What this task involves: There is material below. Print exactly the lines starting at the line with "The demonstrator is" and ending at the line with "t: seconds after", ends included, and no others.

Supplied information:

____

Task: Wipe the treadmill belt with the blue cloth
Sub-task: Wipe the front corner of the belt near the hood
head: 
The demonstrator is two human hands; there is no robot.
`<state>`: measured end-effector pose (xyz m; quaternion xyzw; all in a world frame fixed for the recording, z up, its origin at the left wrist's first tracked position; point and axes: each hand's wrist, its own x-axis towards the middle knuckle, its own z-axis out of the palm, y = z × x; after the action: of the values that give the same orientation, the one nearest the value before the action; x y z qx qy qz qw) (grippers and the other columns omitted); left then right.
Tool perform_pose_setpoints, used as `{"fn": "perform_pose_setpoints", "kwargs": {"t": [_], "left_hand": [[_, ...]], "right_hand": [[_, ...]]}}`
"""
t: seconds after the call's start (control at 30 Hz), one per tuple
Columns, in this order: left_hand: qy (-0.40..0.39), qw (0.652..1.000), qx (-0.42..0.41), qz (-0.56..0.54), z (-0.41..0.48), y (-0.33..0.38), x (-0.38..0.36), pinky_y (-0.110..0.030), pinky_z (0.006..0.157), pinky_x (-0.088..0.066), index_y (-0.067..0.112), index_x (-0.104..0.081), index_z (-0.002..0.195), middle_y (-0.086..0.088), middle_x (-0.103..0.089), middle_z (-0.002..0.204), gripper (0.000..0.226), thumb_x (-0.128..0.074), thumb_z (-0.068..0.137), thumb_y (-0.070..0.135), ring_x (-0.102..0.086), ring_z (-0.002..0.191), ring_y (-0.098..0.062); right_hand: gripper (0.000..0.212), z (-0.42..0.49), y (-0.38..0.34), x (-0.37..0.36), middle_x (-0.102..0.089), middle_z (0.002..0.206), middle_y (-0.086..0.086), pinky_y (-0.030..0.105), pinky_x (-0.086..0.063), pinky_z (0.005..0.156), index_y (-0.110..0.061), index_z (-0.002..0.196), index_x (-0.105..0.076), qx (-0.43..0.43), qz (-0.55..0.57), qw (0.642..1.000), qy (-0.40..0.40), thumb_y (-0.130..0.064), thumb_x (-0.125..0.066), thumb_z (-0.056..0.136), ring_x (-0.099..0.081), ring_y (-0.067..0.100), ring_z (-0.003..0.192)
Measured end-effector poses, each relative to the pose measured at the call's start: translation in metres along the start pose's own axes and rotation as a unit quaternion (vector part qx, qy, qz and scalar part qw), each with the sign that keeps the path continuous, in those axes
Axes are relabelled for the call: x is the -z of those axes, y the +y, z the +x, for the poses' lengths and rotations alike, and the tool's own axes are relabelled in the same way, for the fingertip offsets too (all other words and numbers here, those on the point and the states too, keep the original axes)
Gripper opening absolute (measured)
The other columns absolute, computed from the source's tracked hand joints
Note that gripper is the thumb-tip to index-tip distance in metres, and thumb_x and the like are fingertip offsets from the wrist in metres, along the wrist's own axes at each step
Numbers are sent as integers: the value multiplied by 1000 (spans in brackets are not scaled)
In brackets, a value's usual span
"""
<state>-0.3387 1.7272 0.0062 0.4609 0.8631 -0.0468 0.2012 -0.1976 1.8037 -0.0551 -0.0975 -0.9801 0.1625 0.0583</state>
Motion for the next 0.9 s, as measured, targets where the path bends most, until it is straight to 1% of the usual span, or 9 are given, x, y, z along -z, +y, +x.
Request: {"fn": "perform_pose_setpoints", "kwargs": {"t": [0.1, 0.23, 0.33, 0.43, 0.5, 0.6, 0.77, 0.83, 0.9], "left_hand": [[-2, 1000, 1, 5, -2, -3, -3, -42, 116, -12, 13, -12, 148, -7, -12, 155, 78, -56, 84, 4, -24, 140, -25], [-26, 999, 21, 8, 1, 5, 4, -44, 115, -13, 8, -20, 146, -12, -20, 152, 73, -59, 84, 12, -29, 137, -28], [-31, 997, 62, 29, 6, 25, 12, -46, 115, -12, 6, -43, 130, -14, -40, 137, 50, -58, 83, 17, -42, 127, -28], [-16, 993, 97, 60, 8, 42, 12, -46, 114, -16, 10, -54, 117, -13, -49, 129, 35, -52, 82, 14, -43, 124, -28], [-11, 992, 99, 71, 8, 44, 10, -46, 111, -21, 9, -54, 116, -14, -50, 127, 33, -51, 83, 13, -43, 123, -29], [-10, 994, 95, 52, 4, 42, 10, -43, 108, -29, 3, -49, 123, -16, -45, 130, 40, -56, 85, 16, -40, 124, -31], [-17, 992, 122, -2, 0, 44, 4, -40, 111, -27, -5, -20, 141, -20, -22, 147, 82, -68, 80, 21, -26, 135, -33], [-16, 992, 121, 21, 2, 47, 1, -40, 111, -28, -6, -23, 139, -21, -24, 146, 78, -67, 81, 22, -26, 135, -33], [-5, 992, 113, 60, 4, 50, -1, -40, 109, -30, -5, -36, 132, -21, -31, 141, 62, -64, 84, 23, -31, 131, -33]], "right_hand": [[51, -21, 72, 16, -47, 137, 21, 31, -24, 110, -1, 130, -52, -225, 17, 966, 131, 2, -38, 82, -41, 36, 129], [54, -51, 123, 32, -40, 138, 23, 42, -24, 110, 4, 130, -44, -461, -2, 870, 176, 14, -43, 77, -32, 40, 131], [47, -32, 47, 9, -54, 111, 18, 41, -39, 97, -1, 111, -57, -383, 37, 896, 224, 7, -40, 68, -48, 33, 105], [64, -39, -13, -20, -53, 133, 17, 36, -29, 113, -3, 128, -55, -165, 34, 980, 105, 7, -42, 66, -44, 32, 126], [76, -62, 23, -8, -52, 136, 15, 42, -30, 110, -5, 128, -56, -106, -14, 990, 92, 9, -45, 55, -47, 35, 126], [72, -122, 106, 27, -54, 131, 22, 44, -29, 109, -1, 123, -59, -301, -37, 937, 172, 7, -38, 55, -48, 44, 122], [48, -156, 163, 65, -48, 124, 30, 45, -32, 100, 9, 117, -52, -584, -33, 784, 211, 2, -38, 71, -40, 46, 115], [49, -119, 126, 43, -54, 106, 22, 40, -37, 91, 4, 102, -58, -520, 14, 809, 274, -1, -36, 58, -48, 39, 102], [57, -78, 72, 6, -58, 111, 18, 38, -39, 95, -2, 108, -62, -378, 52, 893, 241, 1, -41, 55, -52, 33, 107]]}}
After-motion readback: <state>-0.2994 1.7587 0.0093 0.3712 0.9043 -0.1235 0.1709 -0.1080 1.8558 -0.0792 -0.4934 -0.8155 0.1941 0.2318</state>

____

Result of this task:
The demonstrator is two human hands; there is no robot.
`<state>`: measured end-effector pose (xyz m; quaternion xyzw; all in a world frame fixed for the recording, z up, its origin at the left wrist's first tracked position; point and axes: each hand's wrist, its own x-axis towards the middle knuckle, its own z-axis out of the palm, y = z × x; after the action: of the values that give the same orientation, the one nearest the value before the action; x y z qx qy qz qw) (grippers and the other columns omitted); left then right.
Tool perform_pose_setpoints, used as `{"fn": "perform_pose_setpoints", "kwargs": {"t": [_], "left_hand": [[_, ...]], "right_hand": [[_, ...]]}}`
"""
t: seconds after the call's start (control at 30 Hz), one per tuple

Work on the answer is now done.